Case Studies Ventricular septal defect (VSD) - Cardio case

Getting to the safest surgery plan

Case Study

Around 1 in every 240 people are born with a ventricular septal defect (VSD) each year in the United States. For most people, the causes of heart defects such as a VSD are unknown and over time, if not repaired, this defect can increase the risk for other complications, including heart failure, pulmonary hypertension, or stroke. Continue reading to discover how 3D modeling supported this physician to:

  • Save 60 minutes of pre-operative planning time
  • Reduce time in operating room by 60 minutes
  • Transform physician to physician communication ahead of this complex VSD procedure

The Case

In this case, a male patient presented with a hole in his ventricular septum, the wall which separates the heart's lower chambers, allowing blood to pass from the left to the right side of the heart. The hole in this man’s heart meant that oxygen-rich blood was being pumped back to his lungs rather than to the rest of his body, causing his heart to work harder than normal.

The Solution

A procedure involving such intricate anatomical structures requires the highest levels of precision. Before this procedure, the lead physician wanted to leave no stone unturned in understanding the exact condition of this patient’s heart and VSD, so he requested a 3D model from Axial3D to ensure just that.

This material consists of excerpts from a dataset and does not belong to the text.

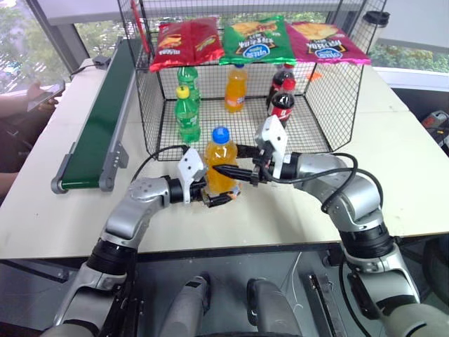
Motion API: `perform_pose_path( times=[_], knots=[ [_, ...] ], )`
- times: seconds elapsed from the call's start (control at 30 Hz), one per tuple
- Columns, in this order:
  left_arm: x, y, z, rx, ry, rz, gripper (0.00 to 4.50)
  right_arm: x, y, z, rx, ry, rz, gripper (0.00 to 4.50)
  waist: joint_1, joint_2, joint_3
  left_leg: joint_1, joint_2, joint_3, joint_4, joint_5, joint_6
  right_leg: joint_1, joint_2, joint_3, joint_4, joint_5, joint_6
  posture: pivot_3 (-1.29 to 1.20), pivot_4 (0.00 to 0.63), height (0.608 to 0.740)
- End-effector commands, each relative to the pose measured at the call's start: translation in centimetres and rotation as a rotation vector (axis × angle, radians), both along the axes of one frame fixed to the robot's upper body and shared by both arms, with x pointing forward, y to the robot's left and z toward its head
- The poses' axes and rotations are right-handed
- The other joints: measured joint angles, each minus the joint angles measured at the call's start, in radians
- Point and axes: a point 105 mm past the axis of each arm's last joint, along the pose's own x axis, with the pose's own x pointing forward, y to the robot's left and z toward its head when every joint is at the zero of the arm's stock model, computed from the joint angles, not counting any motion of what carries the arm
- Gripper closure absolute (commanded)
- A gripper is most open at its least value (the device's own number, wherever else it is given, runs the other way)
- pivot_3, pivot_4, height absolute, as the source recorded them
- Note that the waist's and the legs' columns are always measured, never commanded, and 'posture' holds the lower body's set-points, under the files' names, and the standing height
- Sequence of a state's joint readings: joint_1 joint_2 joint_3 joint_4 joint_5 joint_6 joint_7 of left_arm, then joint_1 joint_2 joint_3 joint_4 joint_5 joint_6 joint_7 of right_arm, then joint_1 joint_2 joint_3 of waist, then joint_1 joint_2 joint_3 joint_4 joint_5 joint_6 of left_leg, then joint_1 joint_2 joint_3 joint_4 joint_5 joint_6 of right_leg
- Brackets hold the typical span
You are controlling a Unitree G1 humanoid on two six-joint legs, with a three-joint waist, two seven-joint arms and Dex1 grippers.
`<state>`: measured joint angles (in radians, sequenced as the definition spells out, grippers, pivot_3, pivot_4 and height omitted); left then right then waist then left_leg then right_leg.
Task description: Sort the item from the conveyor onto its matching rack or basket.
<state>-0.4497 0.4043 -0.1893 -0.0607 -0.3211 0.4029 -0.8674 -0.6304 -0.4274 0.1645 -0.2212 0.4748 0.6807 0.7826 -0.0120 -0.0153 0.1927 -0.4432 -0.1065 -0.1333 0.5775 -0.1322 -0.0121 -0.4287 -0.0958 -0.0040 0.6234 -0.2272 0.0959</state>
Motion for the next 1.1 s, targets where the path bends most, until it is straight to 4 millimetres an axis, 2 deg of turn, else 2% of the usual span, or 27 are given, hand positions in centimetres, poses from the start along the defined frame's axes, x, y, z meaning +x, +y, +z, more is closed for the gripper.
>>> perform_pose_path(
  times=[0.03, 0.13, 0.4, 0.5, 0.6, 0.83, 0.93, 1.1],
  knots=[
    [0.2, 0.1, 1.6, 0.001, -0.076, 0.018, 0.06, 0.4, -0.3, 2.4, 0.037, -0.092, -0.031, 2.4, 0.0, 0.0, 0.0, 0.0, 0.0, 0.0, 0.0, 0.0, 0.0, 0.0, 0.0, 0.0, 0.0, 0.0, 0.0, 0.0, 0.15, 0.739],
    [-0.2, 0.7, 1.5, 0.005, -0.064, 0.028, 0.06, 0.8, -0.5, 2.5, 0.041, -0.1, -0.058, 2.4, 0.0, 0.0, 0.0, 0.0, 0.0, 0.0, 0.0, 0.0, 0.0, 0.0, 0.0, 0.0, 0.001, 0.0, 0.0, 0.0, 0.15, 0.739],
    [-0.2, 5.7, 2.7, 0.003, -0.089, 0.24, 0.06, 4.8, -2.4, 4.0, 0.088, -0.178, -0.293, 2.4, -0.002, 0.0, 0.0, 0.001, 0.0, 0.0, 0.0, 0.0, -0.002, -0.002, 0.0, 0.001, 0.005, -0.001, -0.002, 0.0, 0.15, 0.739],
    [-0.1, 7.4, 3.4, -0.009, -0.122, 0.366, 0.06, 6.3, -3.0, 5.0, 0.126, -0.21, -0.382, 2.4, -0.001, 0.0, 0.0, 0.001, 0.0, 0.0, 0.001, 0.0, -0.002, -0.002, 0.001, 0.001, 0.005, -0.001, -0.003, 0.0, 0.15, 0.739],
    [0.5, 8.8, 2.9, -0.043, -0.131, 0.531, 0.06, 8.1, -3.2, 5.9, 0.195, -0.23, -0.48, 2.4, -0.002, 0.001, 0.0, 0.001, 0.0, 0.001, 0.001, 0.001, -0.001, -0.002, 0.001, 0.001, 0.005, 0.0, 0.0, 0.0, 0.15, 0.739],
    [1.8, 8.2, 2.2, -0.086, -0.155, 0.68, 0.06, 11.0, -2.6, 5.9, 0.242, -0.24, -0.588, 2.4, 0.0, 0.001, 0.0, 0.001, 0.0, 0.001, 0.001, 0.001, -0.002, -0.002, 0.003, 0.001, 0.006, 0.001, 0.001, 0.0, 0.15, 0.739],
    [1.9, 6.8, 2.2, -0.11, -0.151, 0.681, 0.06, 12.2, -2.0, 5.0, 0.229, -0.234, -0.598, 2.4, -0.001, 0.001, 0.0, 0.001, 0.0, 0.001, 0.001, 0.002, -0.002, -0.002, 0.003, 0.001, 0.006, 0.001, 0.001, 0.0, 0.15, 0.739],
    [1.9, 5.9, 2.6, -0.119, -0.159, 0.674, 0.06, 13.5, -1.7, 3.7, 0.202, -0.233, -0.612, 2.4, -0.006, 0.001, 0.0, 0.002, 0.0, 0.001, 0.0, 0.002, -0.002, -0.002, 0.004, 0.002, 0.007, 0.001, 0.001, 0.0, 0.15, 0.739]
  ],
)
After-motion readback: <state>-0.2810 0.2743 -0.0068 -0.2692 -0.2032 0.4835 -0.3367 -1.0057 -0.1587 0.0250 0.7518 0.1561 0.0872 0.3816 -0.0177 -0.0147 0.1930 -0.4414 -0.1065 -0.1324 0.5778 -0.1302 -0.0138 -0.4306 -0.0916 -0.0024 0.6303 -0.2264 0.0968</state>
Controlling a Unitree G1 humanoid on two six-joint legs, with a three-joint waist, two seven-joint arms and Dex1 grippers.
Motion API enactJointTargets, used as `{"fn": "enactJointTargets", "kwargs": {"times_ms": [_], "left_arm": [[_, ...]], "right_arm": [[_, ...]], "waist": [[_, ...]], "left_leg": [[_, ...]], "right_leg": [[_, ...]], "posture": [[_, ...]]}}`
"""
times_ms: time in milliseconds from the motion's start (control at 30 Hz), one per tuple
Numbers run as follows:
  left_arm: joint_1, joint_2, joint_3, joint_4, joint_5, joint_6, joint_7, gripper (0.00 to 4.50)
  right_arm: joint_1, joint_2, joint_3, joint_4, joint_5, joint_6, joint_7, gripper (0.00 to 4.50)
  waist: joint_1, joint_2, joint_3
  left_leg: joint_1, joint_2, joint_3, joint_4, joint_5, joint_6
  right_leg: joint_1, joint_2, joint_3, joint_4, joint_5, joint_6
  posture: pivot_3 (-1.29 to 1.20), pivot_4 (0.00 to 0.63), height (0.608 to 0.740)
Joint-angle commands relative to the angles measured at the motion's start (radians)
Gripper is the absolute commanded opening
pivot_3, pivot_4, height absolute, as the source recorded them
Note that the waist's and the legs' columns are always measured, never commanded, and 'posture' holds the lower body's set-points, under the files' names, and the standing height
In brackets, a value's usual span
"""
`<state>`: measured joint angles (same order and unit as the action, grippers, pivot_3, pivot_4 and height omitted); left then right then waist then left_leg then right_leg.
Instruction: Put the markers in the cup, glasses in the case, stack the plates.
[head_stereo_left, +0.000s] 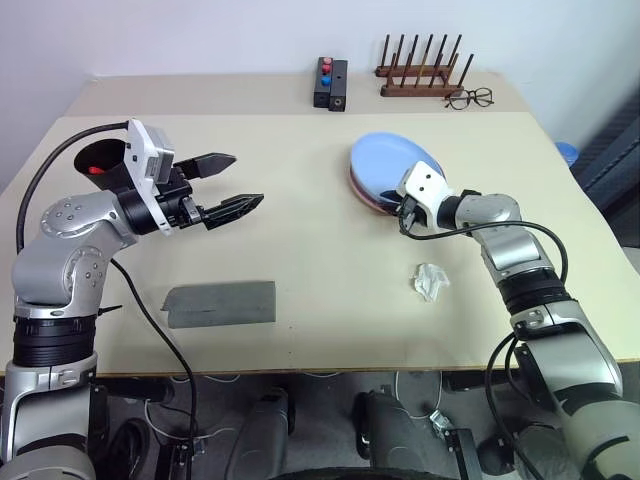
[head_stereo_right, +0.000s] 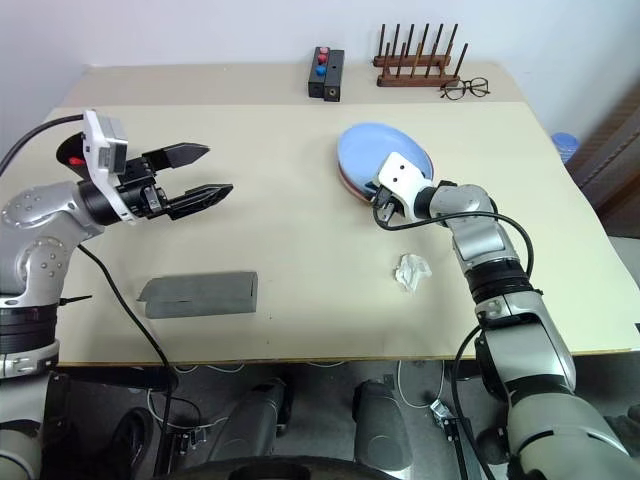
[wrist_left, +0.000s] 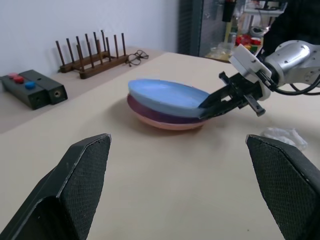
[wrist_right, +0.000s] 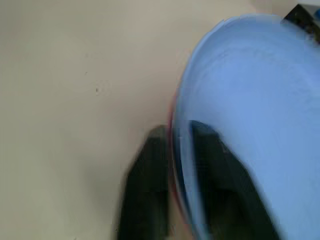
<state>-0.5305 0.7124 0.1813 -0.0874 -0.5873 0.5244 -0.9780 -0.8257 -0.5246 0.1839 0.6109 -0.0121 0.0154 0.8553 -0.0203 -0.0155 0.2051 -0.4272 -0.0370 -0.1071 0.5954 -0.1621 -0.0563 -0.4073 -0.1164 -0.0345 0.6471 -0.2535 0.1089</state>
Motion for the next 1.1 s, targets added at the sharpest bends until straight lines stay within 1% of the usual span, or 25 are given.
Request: {"fn": "enactJointTargets", "kwargs": {"times_ms": [33, 133, 167, 267, 333, 400, 433, 467, 500, 567, 633, 800, 900, 1067, 1100], "left_arm": [[-0.005, 0.012, 0.026, -0.036, -0.022, 0.009, 0.008, 4.50], [-0.012, 0.008, 0.016, -0.032, -0.023, 0.008, 0.004, 4.50], [-0.012, 0.008, 0.015, -0.032, -0.026, 0.011, 0.002, 4.50], [-0.009, 0.010, 0.016, -0.033, -0.053, 0.043, -0.010, 4.50], [-0.009, 0.011, 0.018, -0.032, -0.079, 0.073, -0.021, 4.50], [-0.012, 0.006, 0.015, -0.030, -0.088, 0.081, -0.028, 4.50], [-0.015, 0.001, 0.010, -0.025, -0.084, 0.079, -0.028, 4.50], [-0.019, -0.005, 0.005, -0.021, -0.083, 0.078, -0.030, 4.50], [-0.024, -0.011, 0.000, -0.017, -0.084, 0.078, -0.032, 4.50], [-0.034, -0.019, -0.010, -0.006, -0.084, 0.075, -0.040, 4.50], [-0.044, -0.023, -0.017, 0.006, -0.080, 0.071, -0.049, 4.50], [-0.072, -0.027, -0.035, 0.042, -0.066, 0.059, -0.070, 4.50], [-0.086, -0.034, -0.045, 0.047, -0.061, 0.058, -0.068, 4.50], [-0.085, -0.025, -0.041, 0.044, -0.055, 0.063, -0.073, 4.50], [-0.086, -0.024, -0.041, 0.045, -0.052, 0.062, -0.075, 4.50]], "right_arm": [[-0.049, 0.000, -0.039, 0.013, 0.009, -0.025, -0.009, 2.50], [-0.030, -0.022, -0.061, -0.023, 0.028, -0.010, 0.010, 3.98], [-0.016, -0.029, -0.086, -0.058, 0.069, 0.026, 0.039, 4.45], [0.050, -0.055, -0.197, -0.243, 0.261, 0.232, 0.132, 4.45], [0.125, -0.105, -0.260, -0.411, 0.384, 0.398, 0.180, 4.45], [0.222, -0.171, -0.294, -0.590, 0.467, 0.544, 0.198, 4.45], [0.268, -0.201, -0.300, -0.657, 0.484, 0.597, 0.191, 4.45], [0.310, -0.230, -0.298, -0.704, 0.479, 0.620, 0.186, 4.45], [0.364, -0.264, -0.282, -0.736, 0.424, 0.586, 0.170, 4.45], [0.456, -0.322, -0.263, -0.783, 0.370, 0.561, 0.165, 4.45], [0.514, -0.353, -0.268, -0.813, 0.364, 0.565, 0.165, 4.45], [0.579, -0.379, -0.250, -0.856, 0.337, 0.580, 0.136, 4.45], [0.603, -0.369, -0.196, -0.809, 0.259, 0.567, 0.079, 4.45], [0.606, -0.367, -0.160, -0.777, 0.234, 0.543, 0.084, 4.45], [0.607, -0.371, -0.148, -0.765, 0.218, 0.528, 0.084, 4.22]], "waist": [[0.001, 0.000, 0.000], [0.001, 0.000, 0.000], [0.001, 0.000, 0.000], [0.004, 0.000, 0.000], [0.008, 0.000, 0.000], [0.010, 0.000, 0.000], [0.010, 0.000, 0.000], [0.009, 0.000, 0.000], [0.008, 0.000, 0.000], [0.007, 0.000, 0.000], [0.005, 0.000, 0.000], [0.007, 0.000, 0.000], [0.010, -0.001, -0.001], [0.009, -0.001, -0.001], [0.008, -0.001, -0.001]], "left_leg": [[0.000, 0.000, 0.000, 0.000, 0.000, 0.000], [0.000, 0.000, 0.000, 0.000, 0.000, 0.000], [0.000, 0.000, 0.000, 0.000, 0.000, 0.000], [0.000, 0.000, 0.000, 0.000, 0.000, 0.000], [0.000, 0.000, 0.000, -0.001, 0.000, 0.000], [0.000, 0.000, -0.001, -0.001, 0.000, 0.000], [0.000, 0.000, -0.001, -0.001, 0.000, 0.000], [0.000, 0.000, -0.001, -0.001, 0.000, 0.000], [0.000, 0.000, -0.001, 0.000, 0.000, 0.000], [0.000, 0.000, 0.000, 0.000, 0.000, 0.000], [0.000, 0.000, 0.000, 0.000, 0.000, 0.000], [0.000, 0.001, 0.001, 0.000, 0.000, 0.000], [0.000, 0.001, 0.001, 0.000, 0.000, 0.000], [0.000, 0.000, 0.001, 0.001, 0.000, 0.000], [0.000, 0.000, 0.001, 0.001, 0.000, 0.000]], "right_leg": [[0.000, 0.000, 0.000, 0.000, 0.000, 0.000], [0.000, 0.000, 0.000, 0.000, 0.000, 0.000], [0.000, 0.000, 0.000, 0.000, 0.000, 0.000], [0.000, 0.000, 0.000, 0.000, 0.000, 0.000], [0.000, 0.000, 0.000, 0.000, 0.000, 0.000], [0.000, 0.000, 0.000, 0.000, 0.000, 0.000], [0.000, 0.000, 0.000, 0.000, 0.000, 0.000], [0.000, 0.000, 0.000, 0.000, 0.000, 0.000], [0.001, 0.000, 0.000, 0.000, -0.001, 0.000], [0.001, 0.000, 0.000, -0.001, -0.002, -0.003], [0.001, 0.000, 0.000, -0.001, -0.003, -0.004], [0.000, -0.001, 0.001, -0.001, -0.002, -0.004], [0.000, -0.001, 0.001, -0.002, -0.002, -0.004], [0.001, -0.001, 0.001, -0.002, -0.002, -0.004], [0.001, -0.001, 0.001, -0.002, -0.002, -0.004]], "posture": [[0.00, 0.150, 0.740], [0.00, 0.150, 0.740], [0.00, 0.150, 0.740], [0.00, 0.150, 0.740], [0.00, 0.150, 0.740], [0.00, 0.150, 0.740], [0.00, 0.150, 0.740], [0.00, 0.150, 0.740], [0.00, 0.150, 0.740], [0.00, 0.150, 0.740], [0.00, 0.150, 0.740], [0.00, 0.150, 0.740], [0.00, 0.150, 0.740], [0.00, 0.150, 0.740], [0.00, 0.150, 0.740]]}}
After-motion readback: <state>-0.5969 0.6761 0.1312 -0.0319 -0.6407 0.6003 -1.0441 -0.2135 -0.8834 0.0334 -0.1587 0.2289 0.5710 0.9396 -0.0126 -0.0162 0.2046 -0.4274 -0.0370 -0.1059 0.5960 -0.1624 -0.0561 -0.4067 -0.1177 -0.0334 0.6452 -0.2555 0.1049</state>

The model was a vital aid for the physician and transformed planning for this case. The physician defined an entirely new plan upon reviewing the model, and was able to confirm that his new plan was indeed the safest option much faster than he could have done without the model. An entire 60 minutes faster, in fact.

Benefits of Using the 3D Model

Secondary to this, the model was also used within the team to practice the procedure ahead of time. This advanced understanding supported the team in saving a further 60 minutes of time during the operation itself as they had a much clearer understanding of the relationship of the anatomical structures and VSD, having already completed a trial procedure using the model.

This 3D model truly transformed this patient’s experience not only through a shortened length of time on the operating table, thus reducing his risk of infection and complications, but also in providing his physician with additional information that changed the course of the procedure and ensured successful results on the first attempt.